***** Task inputs

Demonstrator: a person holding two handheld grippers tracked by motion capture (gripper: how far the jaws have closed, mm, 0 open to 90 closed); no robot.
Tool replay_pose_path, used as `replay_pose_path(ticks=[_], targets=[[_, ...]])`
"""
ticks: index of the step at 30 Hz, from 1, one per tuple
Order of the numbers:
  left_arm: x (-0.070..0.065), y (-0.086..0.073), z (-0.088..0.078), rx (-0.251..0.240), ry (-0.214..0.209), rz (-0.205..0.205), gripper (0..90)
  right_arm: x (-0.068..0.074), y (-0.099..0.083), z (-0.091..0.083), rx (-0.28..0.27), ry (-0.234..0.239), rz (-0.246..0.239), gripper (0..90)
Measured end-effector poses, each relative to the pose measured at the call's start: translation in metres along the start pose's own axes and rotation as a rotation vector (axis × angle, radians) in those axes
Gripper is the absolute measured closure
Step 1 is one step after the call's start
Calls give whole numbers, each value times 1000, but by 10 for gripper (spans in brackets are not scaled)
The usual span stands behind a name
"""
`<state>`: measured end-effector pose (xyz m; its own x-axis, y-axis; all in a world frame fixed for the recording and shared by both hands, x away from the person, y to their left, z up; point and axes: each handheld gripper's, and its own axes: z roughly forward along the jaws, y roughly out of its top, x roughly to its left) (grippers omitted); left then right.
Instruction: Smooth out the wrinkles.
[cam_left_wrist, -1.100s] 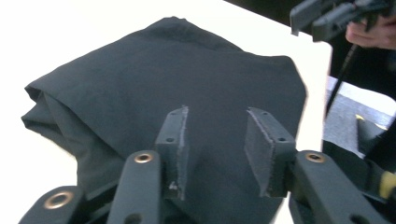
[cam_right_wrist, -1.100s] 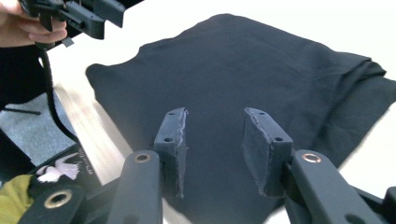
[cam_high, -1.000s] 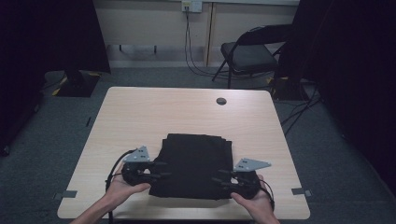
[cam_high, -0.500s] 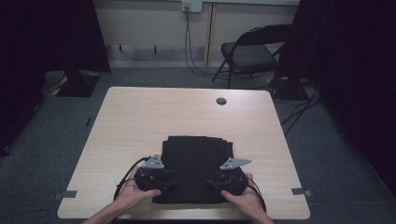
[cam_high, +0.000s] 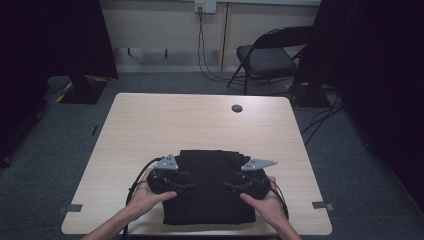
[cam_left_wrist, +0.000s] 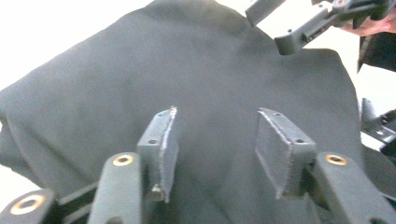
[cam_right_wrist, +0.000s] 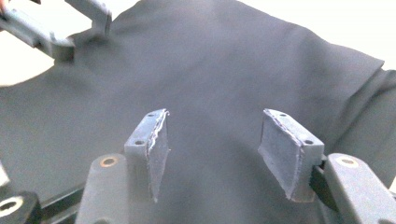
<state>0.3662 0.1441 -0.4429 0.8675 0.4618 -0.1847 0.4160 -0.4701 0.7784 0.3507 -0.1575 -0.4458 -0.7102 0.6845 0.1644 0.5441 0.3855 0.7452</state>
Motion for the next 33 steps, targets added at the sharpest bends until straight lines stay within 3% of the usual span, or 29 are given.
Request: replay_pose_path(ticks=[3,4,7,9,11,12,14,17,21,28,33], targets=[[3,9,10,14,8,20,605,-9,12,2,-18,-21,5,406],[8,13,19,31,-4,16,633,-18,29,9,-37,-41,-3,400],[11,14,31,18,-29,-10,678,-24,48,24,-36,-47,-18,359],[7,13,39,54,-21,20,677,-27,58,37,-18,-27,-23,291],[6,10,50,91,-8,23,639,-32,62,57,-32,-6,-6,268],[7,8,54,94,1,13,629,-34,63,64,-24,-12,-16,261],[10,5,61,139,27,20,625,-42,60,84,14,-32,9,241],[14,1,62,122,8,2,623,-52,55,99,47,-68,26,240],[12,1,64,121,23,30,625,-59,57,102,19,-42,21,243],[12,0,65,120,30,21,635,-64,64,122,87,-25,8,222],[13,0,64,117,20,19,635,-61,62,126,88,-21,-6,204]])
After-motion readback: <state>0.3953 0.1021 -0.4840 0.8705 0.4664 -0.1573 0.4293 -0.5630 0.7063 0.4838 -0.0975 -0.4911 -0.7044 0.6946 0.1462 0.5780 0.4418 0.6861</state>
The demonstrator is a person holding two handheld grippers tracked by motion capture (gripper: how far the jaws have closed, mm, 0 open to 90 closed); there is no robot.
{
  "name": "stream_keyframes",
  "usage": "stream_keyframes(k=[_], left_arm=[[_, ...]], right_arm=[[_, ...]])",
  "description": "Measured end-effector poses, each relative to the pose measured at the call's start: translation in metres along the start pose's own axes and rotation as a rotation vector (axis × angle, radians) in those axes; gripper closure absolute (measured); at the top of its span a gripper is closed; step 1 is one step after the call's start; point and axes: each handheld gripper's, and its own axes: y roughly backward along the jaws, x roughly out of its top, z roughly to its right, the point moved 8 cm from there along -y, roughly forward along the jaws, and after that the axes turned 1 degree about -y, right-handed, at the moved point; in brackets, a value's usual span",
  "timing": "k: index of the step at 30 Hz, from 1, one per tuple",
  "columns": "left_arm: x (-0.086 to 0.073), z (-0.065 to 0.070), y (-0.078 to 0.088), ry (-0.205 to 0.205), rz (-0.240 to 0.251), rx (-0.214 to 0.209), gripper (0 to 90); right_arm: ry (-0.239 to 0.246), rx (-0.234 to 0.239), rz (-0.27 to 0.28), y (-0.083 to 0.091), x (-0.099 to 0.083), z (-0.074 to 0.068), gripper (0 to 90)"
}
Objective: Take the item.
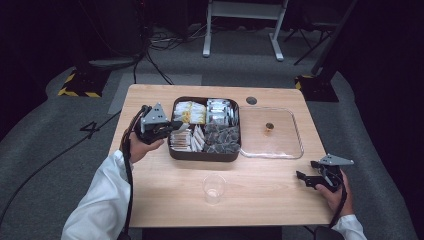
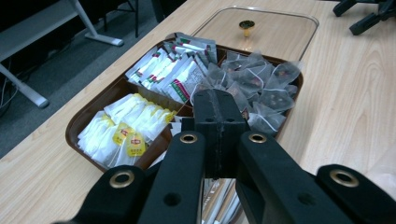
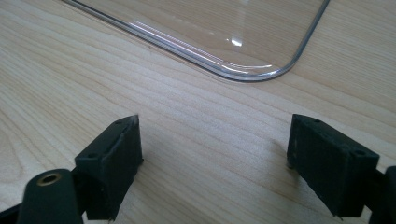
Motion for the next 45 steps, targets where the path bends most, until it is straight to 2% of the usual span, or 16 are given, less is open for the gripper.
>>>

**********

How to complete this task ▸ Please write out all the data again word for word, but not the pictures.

Output for this task ▸
Demonstrator: a person holding two handheld grippers tracked by motion capture (gripper: how far the jaws have closed, mm, 0 open to 90 closed); no robot.
Tool replay_pose_path, used as `replay_pose_path(ticks=[_], targets=[[_, ...]])`
"""
ticks: index of the step at 30 Hz, from 1, one per tuple
Order of the numbers:
  left_arm: x (-0.070..0.065), y (-0.086..0.073), z (-0.088..0.078), rx (-0.251..0.240), ry (-0.214..0.209), rz (-0.205..0.205), gripper (0..90)
  right_arm: x (-0.068..0.074), y (-0.099..0.083), z (-0.091..0.083), rx (-0.28..0.27), ry (-0.234..0.239), rz (-0.246..0.239), gripper (0..90)
Measured end-effector poses, each relative to the pose measured at the call's start: translation in metres along the start pose's own axes and rotation as a rotation vector (axis × angle, radians) in those axes
Gripper is the absolute measured closure
Step 1 is one step after the call's start
Calls give whole numbers, each value times 1000, but by 10 for gripper (spans in brackets are not scaled)
The usual span stands behind a name
"""
`<state>`: measured end-effector pose (xyz m; its own x-axis, y-axis; all in a world frame fixed for the recording and shared by both hands, x away from the person, y to their left, z up; point and axes: each handheld gripper's, and its own axes: z roughly forward along the jaws, y roughly out of its top, x roughly to its left) (grippers omitted); left then right.
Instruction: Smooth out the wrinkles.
[cam_left_wrist, -1.100s] 
[cam_right_wrist, -1.100s] 
[cam_high, -1.000s] 
[cam_high, -0.500s] 
[cam_high, +0.000s] 
[cam_left_wrist, +0.000s] 
[cam_right_wrist, +0.000s] 
<state>0.3662 0.1441 -0.4429 0.8675 0.4618 -0.1847 0.4160 -0.4701 0.7784 0.3507 -0.1575 -0.4458 -0.7102 0.6845 0.1644 0.5441 0.3855 0.7452</state>
Motion for the next 33 steps, targets added at the sharpest bends until straight lines stay within 3% of the usual span, or 29 are given.
Request: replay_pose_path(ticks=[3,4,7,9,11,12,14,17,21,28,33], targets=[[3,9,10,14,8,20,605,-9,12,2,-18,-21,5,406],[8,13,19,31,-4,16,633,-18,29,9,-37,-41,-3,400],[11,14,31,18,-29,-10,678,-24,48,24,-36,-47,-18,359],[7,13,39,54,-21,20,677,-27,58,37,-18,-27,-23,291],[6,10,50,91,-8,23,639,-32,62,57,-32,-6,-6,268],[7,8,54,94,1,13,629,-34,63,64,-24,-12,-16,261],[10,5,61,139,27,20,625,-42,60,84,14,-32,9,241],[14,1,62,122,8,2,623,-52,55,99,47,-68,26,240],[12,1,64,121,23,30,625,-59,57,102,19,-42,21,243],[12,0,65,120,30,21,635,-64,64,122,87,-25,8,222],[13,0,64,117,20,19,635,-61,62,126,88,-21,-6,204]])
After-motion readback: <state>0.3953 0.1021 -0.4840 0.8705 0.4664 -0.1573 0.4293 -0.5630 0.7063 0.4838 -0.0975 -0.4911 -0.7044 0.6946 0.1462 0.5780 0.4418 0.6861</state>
The demonstrator is a person holding two handheld grippers tracked by motion capture (gripper: how far the jaws have closed, mm, 0 open to 90 closed); there is no robot.
{
  "name": "stream_keyframes",
  "usage": "stream_keyframes(k=[_], left_arm=[[_, ...]], right_arm=[[_, ...]])",
  "description": "Measured end-effector poses, each relative to the pose measured at the call's start: translation in metres along the start pose's own axes and rotation as a rotation vector (axis × angle, radians) in those axes; gripper closure absolute (measured); at the top of its span a gripper is closed; step 1 is one step after the call's start; point and axes: each handheld gripper's, and its own axes: y roughly backward along the jaws, x roughly out of its top, z roughly to its right, the point moved 8 cm from there along -y, roughly forward along the jaws, and after that the axes turned 1 degree about -y, right-handed, at the moved point; in brackets, a value's usual span",
  "timing": "k: index of the step at 30 Hz, from 1, one per tuple",
  "columns": "left_arm: x (-0.086 to 0.073), z (-0.065 to 0.070), y (-0.078 to 0.088), ry (-0.205 to 0.205), rz (-0.240 to 0.251), rx (-0.214 to 0.209), gripper (0 to 90); right_arm: ry (-0.239 to 0.246), rx (-0.234 to 0.239), rz (-0.27 to 0.28), y (-0.083 to 0.091), x (-0.099 to 0.083), z (-0.074 to 0.068), gripper (0 to 90)"
}
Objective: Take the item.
Motion for the next 45 steps, targets where the path bends most, until it is straight to 2% of the usual span, or 16 are given, less is open for the gripper.
>>>

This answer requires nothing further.